4. Gaseous Tidal Hypothesis

• Proposed by Jeans and Jeffreys- 1925

• Formation of a Gaseous Disk: According to this hypothesis, the early solar system originated from a rotating cloud of gas and dust called the solar nebula.
• Accretion of Matter: Over time, the solar nebula began to condense due to gravitational forces, forming clumps of matter called planetesimals.
• Formation of Protoplanets: These planetesimals continued to collide and merge, forming larger bodies known as protoplanets.
• Differentiation and Core Formation: As protoplanets grew, they underwent differentiation, with heavier materials sinking to form cores and lighter materials rising to form mantles and crusts.
• Formation of Earth: Eventually, one of these protoplanets evolved into Earth through a process of accretion and differentiation.

5. Binary Star Hypothesis

• Given by Lyttleton – 1938.

• Binary Star System Formation: This hypothesis suggests that the Sun was initially part of a binary star system, where two stars orbited around a common center of mass.
• Close Encounter with Another Star: During the early stages of the solar system's formation, the Sun had a close encounter with another star.
• Capture of Material: As a result of this encounter, the Sun captured material from the other star's protoplanetary disk, leading to the formation of planets, including Earth.
• Tidal Forces and Disk Evolution: The gravitational interactions between the Sun and the other star, along with tidal forces, influenced the evolution of the protoplanetary disk around the Sun.
• Formation of Earth: Within this evolving disk, planetesimals and protoplanets formed, eventually coalescing to form Earth and the other planets of the solar system.

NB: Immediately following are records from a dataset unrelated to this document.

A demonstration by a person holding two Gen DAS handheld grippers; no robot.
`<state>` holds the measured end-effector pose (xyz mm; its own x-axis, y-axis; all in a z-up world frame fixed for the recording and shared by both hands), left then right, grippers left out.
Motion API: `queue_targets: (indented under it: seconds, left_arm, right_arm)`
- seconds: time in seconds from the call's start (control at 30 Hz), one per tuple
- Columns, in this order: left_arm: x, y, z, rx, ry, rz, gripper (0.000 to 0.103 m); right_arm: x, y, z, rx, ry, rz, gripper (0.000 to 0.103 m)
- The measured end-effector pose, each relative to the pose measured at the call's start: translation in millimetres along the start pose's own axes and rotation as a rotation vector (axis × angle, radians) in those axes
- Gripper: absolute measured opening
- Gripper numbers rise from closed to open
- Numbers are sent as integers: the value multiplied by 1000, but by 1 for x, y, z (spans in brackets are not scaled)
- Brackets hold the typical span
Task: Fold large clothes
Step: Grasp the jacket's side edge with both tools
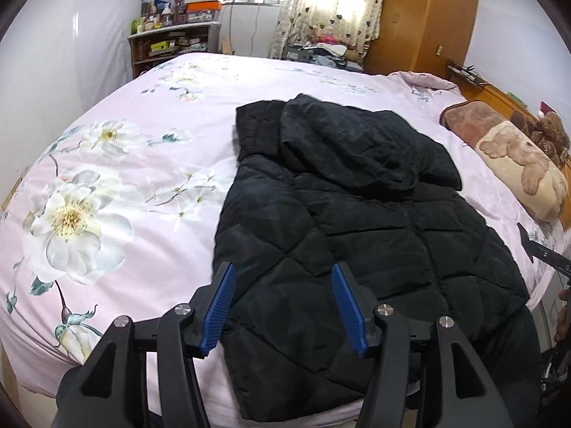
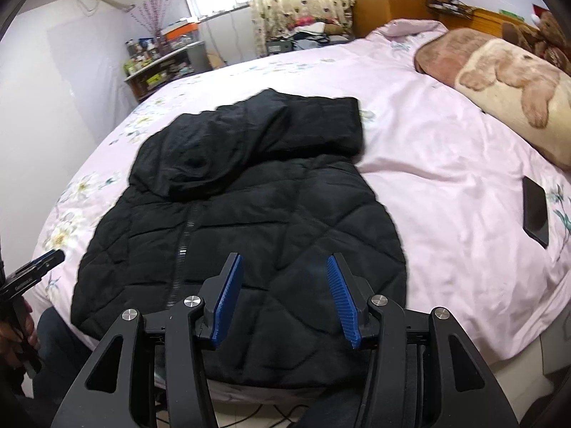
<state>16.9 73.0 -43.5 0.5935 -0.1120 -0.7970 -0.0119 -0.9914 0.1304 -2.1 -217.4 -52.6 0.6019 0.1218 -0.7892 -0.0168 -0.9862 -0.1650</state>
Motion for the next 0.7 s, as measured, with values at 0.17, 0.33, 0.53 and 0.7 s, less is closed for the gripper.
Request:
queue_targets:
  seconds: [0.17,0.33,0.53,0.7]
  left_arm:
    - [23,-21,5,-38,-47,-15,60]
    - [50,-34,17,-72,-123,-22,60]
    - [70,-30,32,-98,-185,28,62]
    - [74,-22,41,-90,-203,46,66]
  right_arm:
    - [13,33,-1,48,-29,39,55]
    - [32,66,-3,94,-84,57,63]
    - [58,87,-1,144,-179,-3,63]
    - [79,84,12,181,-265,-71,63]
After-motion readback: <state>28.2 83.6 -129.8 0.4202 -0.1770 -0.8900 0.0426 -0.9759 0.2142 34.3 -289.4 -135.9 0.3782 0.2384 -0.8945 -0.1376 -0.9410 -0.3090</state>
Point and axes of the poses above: each gripper's, at about its wrist camera, not at the fingertips, and x roughly the way its jaws point, y to its right, z to its underside, the point moved 2 cm from there along x, roughly the way its jaws point, and after that the axes turned 5 degrees about -y, right-handed, at the moved point
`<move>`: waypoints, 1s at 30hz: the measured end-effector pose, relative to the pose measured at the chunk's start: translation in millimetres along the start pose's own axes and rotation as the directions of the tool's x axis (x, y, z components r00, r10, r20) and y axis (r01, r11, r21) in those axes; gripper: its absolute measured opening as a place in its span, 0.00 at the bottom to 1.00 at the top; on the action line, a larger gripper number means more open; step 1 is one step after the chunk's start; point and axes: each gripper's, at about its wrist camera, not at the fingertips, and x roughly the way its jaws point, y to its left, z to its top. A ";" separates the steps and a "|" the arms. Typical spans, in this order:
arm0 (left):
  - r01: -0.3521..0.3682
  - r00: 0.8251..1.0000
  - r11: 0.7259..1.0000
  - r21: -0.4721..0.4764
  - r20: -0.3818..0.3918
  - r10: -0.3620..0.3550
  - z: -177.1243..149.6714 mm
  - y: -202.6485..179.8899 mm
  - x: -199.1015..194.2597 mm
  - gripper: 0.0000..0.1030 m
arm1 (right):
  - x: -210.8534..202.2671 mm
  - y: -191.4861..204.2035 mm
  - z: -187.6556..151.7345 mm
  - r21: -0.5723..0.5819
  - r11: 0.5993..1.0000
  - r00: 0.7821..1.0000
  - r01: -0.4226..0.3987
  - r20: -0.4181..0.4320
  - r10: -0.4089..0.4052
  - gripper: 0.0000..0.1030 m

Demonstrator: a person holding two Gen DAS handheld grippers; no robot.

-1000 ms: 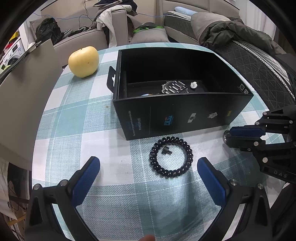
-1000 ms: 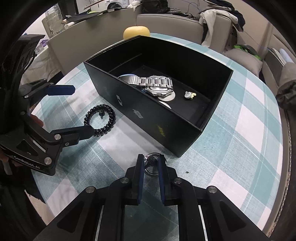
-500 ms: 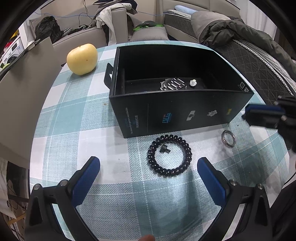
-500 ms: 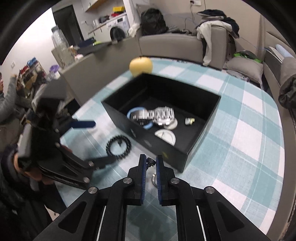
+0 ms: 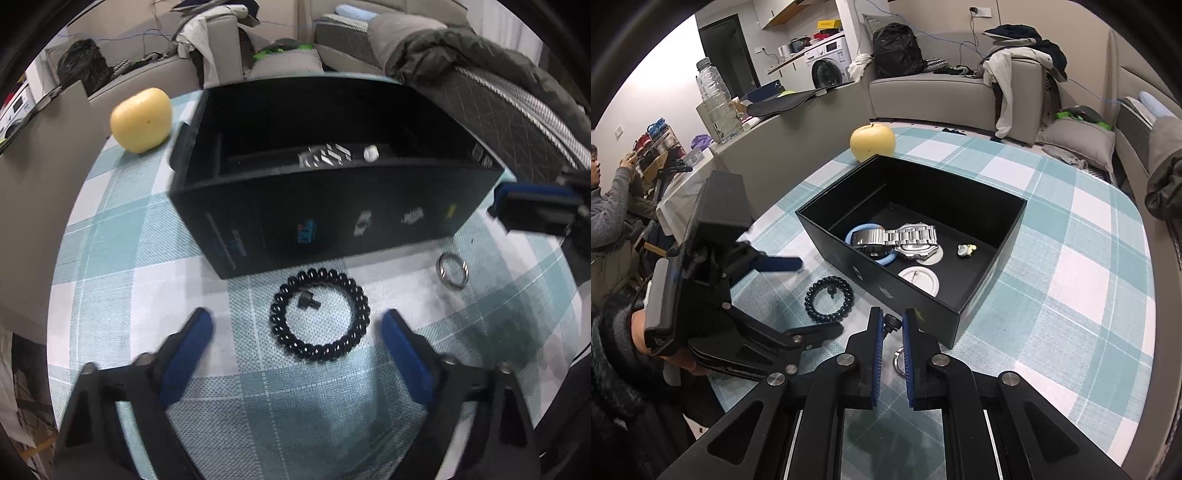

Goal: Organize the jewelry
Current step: 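Grasp the black bead bracelet with the left tool and lift it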

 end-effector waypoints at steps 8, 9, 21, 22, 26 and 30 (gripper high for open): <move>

6. Modern View – “Proto planet theory” (Cloud-dust hypothesis)

It's a modern iteration of the Laplacian model, focusing on the aggregation of materials in a disc-shaped cloud around the Sun.

Theory

Initiation and Mechanism:

• Cloud-Dust Formation: Initially, there was a disc-shaped cloud of gas and dust surrounding the young Sun.
• Formation of Planets: Planets formed through the aggregation of these materials over time.

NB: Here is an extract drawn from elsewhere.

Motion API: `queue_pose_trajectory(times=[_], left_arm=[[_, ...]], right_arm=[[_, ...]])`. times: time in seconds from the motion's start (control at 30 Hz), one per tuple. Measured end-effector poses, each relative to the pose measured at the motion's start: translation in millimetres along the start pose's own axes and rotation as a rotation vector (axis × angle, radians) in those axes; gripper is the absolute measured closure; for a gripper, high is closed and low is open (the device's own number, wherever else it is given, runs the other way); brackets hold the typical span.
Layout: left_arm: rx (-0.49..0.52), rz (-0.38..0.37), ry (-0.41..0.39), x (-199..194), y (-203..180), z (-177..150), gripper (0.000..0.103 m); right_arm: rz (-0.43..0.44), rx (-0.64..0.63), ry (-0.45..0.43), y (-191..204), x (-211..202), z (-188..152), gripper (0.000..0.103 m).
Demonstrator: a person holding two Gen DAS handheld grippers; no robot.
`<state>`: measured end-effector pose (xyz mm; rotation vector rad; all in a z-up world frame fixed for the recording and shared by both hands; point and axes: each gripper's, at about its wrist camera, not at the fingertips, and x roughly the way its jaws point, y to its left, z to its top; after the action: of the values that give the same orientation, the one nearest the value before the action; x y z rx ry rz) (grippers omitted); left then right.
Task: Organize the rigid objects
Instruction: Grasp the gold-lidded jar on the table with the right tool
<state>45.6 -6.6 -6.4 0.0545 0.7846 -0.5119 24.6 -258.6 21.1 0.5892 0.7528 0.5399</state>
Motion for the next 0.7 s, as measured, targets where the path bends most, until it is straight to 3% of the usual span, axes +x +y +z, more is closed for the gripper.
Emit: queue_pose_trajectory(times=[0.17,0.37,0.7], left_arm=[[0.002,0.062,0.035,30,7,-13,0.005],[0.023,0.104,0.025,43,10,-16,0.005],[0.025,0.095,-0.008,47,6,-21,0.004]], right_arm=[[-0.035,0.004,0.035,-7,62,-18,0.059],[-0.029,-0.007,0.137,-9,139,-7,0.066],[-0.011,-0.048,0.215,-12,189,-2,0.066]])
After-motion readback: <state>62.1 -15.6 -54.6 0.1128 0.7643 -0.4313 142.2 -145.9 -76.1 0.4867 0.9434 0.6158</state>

Formation of Inner Planets:

• Materials with high melting points, such as metals and rocks, condensed closer to the Sun.
• This led to the formation of the inner planets, characterized by higher density due to their composition.

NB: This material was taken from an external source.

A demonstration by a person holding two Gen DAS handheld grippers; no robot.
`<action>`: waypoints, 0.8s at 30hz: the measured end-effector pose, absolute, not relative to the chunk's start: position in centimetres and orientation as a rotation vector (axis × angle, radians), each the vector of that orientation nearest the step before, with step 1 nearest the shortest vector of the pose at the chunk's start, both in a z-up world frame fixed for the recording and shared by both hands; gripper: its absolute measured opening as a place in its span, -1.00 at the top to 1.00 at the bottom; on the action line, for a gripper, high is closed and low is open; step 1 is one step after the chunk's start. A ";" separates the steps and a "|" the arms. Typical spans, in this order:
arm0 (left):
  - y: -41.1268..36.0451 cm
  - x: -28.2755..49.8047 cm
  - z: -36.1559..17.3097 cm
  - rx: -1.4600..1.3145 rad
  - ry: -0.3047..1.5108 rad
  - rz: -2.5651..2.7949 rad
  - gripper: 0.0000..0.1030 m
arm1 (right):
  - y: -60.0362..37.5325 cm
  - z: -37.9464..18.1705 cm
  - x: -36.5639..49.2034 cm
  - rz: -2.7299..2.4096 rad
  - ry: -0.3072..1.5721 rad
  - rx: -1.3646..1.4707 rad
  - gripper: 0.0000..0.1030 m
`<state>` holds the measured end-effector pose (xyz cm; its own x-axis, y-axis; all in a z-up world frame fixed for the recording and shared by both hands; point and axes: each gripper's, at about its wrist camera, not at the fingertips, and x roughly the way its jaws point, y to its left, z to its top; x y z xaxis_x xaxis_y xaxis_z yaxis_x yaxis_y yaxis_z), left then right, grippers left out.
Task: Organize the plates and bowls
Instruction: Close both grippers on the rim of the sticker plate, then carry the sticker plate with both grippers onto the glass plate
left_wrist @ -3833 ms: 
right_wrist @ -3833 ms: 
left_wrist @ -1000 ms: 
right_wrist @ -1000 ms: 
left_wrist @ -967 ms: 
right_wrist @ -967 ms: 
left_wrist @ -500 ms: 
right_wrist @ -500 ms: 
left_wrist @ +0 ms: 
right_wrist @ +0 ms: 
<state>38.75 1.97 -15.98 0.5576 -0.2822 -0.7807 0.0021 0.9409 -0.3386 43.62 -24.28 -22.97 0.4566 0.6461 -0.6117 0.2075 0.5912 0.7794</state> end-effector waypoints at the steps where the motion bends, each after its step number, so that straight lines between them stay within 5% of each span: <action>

Formation of Outer Planets:

• Volatile materials, which have lower melting points, condensed farther from the Sun.
• These materials contributed to the formation of the outer planets, which are characterized by lower density compared to the inner planets.

Formation of Primitive Sun:

• The early Sun had significant magnetic fields, which played a role in accelerating hydrogen ions.
• This acceleration caused gas to move outwards from the Sun, contributing to the overall dynamics of the solar system's formation.